Chegaram dois médicos e
perguntaram o que havia acontecido. A reação inesperada do meu pai, disseram,
não era garantia de recuperação, mas também não descartaram tal possibilidade. A
reação dele fora puro impulso inconsciente, como mover uma perna ou piscar um
olho. Um ato involuntário, desprovido de significado.
Podia ser para eles, não para
mim. Haveria alguma chance de ele voltar à consciência? Para os médicos, não.
Quando cheguei em casa, procurei passar otimismo e esperança para minha família.
Não havia como negar que era uma melhora e todos receberam a notícia como um
aviso de Deus para continuarmos na fé. No dia seguinte iríamos bem cedo ao
hospital na certeza de que sua recuperação teria continuidade e em breve ele
voltaria para casa. Fomos todos dormir já contando com a reviravolta e fazendo
planos para recebê-lo. Demorei a dormir. Sonhei com ele sentado à minha frente
contando que estava bem e que logo voltaria para casa. Fui despertado pelo
barulho do telefone, a família toda. Puxei o aparelho do gancho já sabendo o
que ouviria.
A dor da perda não conhece
limites, não se deixa dominar por efeitos anestésicos. Ela é cruel e sua
crueldade não se apaga com lágrimas e soluços. Foi o dia mais longo da minha
vida. Viver é difícil, morrer dá trabalho. A morte não manda recados e quando
chega não nos poupa dos detalhes, dos preparativos, do inconformismo. Toda
morte traz uma burocracia sem sentido, esforços sem recompensas. Impossível
esperar que todos os que ficam estejam preparados para as providências
inadiáveis. O escolhido fora eu. Comprar caixão, contratar funerária, preparar
documentos, atestado de óbito, preparar o corpo, o velório, o enterro. Não
pensar, não sentir. Fazer, fazer, fazer...
O caixão colocado sobre uma
bancada branca no centro da capela sendo preparado. O corpo já lavado, a melhor
roupa colocada. Flores preenchendo os espaços entre a madeira e o corpo. Flores
decorando o salão. O corpo enfim calmo, cumprindo seu último papel. Participei
de tudo, providenciei tudo e agora, à espera da família, dos convidados,
observando as senhorinhas dando os últimos retoques e meu pai ali sem vida, sem
respostas. O cansaço me dominando e a dor lá, inquieta, à espreita, aguardando
o melhor momento para transbordar. Minha mãe chegou amparada pelas minhas
irmãs. Postou-se ao lado do caixão e ali ficou durante todo o velório. Calada,
chorando baixinho, vez em quando tocando a testa dele, acariciando suas mãos
inertes. Houve um momento em que eu vi apenas os dois numa conversa muda, sem
perguntas nem respostas. Sem reprovações, sem questionamentos.
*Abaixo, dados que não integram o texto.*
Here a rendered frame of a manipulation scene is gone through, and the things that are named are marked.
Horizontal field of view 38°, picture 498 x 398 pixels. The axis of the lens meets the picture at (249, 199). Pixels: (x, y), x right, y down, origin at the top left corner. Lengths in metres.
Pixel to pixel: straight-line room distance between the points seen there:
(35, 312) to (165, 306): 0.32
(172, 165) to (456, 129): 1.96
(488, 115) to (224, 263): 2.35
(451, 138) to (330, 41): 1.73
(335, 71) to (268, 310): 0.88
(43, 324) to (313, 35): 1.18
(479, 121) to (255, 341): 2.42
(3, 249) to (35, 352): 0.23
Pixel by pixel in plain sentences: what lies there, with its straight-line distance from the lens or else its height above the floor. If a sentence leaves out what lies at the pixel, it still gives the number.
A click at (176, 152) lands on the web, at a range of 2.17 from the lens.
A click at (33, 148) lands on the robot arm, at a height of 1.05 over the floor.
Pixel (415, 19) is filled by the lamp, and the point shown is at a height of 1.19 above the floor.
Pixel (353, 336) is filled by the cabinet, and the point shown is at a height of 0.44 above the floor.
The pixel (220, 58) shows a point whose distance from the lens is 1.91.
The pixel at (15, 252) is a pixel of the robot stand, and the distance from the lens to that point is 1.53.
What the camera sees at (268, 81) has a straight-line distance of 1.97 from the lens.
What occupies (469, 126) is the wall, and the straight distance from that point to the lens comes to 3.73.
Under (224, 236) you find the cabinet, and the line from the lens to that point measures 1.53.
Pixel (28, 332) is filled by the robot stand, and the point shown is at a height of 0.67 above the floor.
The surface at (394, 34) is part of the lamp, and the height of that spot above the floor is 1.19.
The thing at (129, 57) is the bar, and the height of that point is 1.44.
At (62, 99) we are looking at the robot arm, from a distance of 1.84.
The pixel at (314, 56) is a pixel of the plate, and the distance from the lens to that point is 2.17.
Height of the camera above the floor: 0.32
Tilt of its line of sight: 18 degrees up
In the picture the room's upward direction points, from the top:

O enterro foi rápido, o sol castigando
cada um dos presentes. Passei por tudo como se estivesse dopado, anestesiado,
esperando o momento de poder chorar sozinho. Encarar a dor em toda a sua
plenitude. Meu pai se fora. Eu não tinha mais a quem fazer as perguntas mais
bizarras ou inoportunas com a certeza de que sempre obteria respostas,
satisfatórias ou não. Sem saber o que de fato ele pensava sobre mim. Não
passaria mais em frente dele desfilando meus enigmáticos olhos verdes. Eu, já encarcerado
dentro de mim mesmo. Aí, o obscurantismo se aprofundou. Sugou-me como um
parasita durante todo o tempo em que esteve presente sem, no entanto, apagar o
amor e a admiração que sempre nutri e nutrirei por meu pai.